### What to produce
Below are the records; pull every line that includes "start".

### Records shown
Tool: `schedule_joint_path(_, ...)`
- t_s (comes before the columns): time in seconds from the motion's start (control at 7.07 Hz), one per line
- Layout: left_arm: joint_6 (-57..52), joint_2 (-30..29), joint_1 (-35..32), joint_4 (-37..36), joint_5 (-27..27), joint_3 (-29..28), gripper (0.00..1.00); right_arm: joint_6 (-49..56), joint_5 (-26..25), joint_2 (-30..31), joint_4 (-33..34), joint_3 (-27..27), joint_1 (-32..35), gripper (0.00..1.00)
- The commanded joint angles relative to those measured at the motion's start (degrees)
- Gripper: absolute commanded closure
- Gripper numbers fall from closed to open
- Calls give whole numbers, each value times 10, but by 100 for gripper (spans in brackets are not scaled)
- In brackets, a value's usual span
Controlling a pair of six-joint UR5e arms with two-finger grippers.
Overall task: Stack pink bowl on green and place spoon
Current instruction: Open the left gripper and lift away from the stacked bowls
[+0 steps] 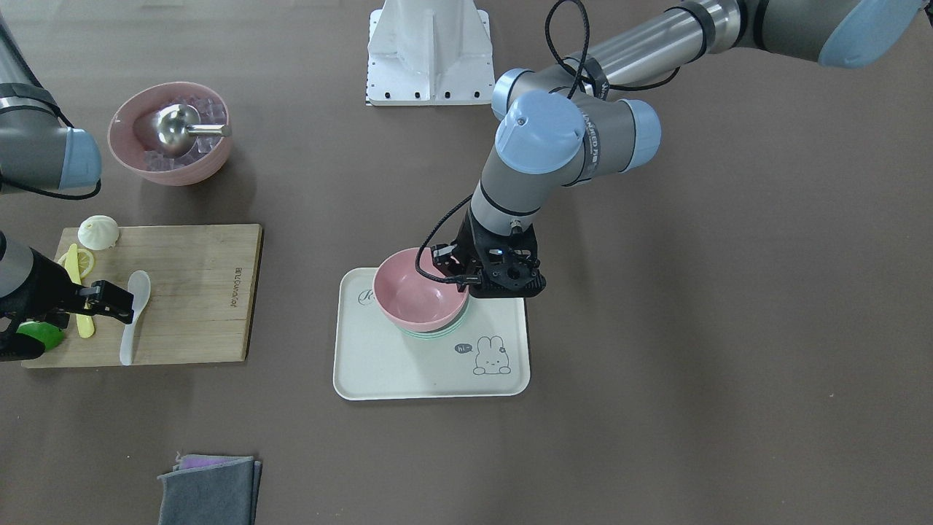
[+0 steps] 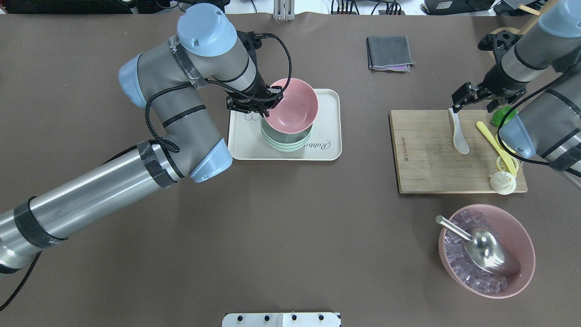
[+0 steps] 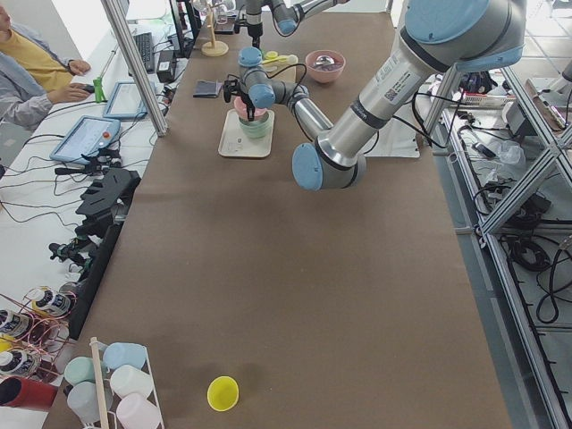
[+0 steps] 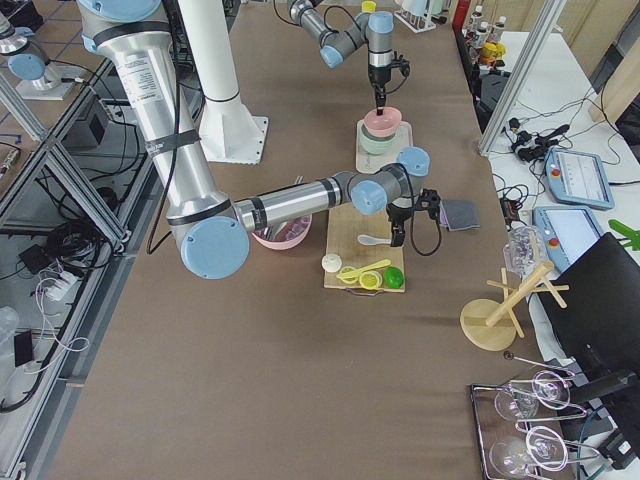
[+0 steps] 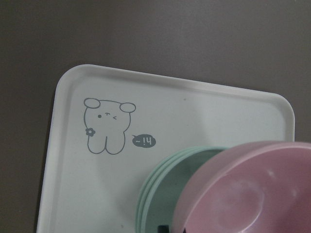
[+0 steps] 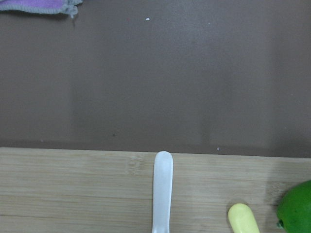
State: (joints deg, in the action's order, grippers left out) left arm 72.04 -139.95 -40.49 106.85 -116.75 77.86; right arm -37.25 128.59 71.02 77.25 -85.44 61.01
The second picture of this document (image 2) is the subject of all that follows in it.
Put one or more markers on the green lime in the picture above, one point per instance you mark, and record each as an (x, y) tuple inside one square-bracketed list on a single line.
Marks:
[(499, 114)]

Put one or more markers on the white ceramic spoon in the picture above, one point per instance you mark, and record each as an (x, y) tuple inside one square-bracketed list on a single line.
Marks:
[(459, 141)]

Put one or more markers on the small pink bowl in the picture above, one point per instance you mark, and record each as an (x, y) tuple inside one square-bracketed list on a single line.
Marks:
[(297, 110)]

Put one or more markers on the bamboo cutting board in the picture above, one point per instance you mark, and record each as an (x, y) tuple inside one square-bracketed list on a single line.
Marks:
[(426, 160)]

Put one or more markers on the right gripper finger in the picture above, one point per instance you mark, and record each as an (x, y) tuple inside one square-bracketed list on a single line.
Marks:
[(468, 94), (498, 103)]

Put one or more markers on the gray folded cloth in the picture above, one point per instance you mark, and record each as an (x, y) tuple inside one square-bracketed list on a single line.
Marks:
[(389, 53)]

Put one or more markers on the metal ice scoop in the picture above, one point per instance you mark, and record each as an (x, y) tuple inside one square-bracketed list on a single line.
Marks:
[(484, 249)]

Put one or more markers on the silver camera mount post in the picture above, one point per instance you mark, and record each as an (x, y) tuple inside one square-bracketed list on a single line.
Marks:
[(284, 10)]

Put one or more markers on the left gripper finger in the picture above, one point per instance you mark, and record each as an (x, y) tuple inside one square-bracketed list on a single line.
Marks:
[(246, 107), (271, 98)]

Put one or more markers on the white steamed bun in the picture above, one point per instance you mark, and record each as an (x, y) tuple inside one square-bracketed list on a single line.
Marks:
[(503, 183)]

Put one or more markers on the lower green bowls stack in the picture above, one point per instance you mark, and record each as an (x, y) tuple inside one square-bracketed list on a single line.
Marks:
[(284, 142)]

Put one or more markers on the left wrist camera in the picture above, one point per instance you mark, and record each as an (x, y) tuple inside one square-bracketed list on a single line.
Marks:
[(251, 42)]

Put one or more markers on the yellow plastic knife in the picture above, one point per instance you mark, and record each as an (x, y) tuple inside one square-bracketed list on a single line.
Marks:
[(482, 127)]

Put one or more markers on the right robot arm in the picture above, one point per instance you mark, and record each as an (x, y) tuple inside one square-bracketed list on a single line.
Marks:
[(538, 75)]

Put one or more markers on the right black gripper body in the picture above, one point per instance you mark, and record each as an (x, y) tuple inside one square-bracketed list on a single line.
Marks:
[(500, 83)]

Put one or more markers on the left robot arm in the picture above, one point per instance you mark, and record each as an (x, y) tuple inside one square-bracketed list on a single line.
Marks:
[(164, 81)]

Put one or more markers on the cream rabbit tray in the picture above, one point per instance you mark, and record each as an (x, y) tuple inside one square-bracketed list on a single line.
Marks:
[(246, 143)]

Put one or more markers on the large pink bowl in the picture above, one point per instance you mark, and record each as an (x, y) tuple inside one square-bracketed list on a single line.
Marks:
[(512, 235)]

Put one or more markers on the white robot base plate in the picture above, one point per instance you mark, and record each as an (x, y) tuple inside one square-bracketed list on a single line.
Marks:
[(283, 319)]

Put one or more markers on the lower lemon slice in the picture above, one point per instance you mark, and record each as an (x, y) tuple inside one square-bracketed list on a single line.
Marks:
[(502, 166)]

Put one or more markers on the clear ice cubes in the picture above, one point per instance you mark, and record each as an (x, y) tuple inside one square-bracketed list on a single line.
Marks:
[(462, 266)]

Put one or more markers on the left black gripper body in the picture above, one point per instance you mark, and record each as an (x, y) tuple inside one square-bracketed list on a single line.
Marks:
[(259, 89)]

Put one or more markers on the wooden mug stand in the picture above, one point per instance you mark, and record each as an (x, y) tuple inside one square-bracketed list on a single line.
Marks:
[(523, 5)]

### Answer box
- t_s (comes before the columns): time in seconds from the motion's start (control at 7.07 Hz), one per line
- The commanded joint angles relative to those measured at the motion's start (degrees)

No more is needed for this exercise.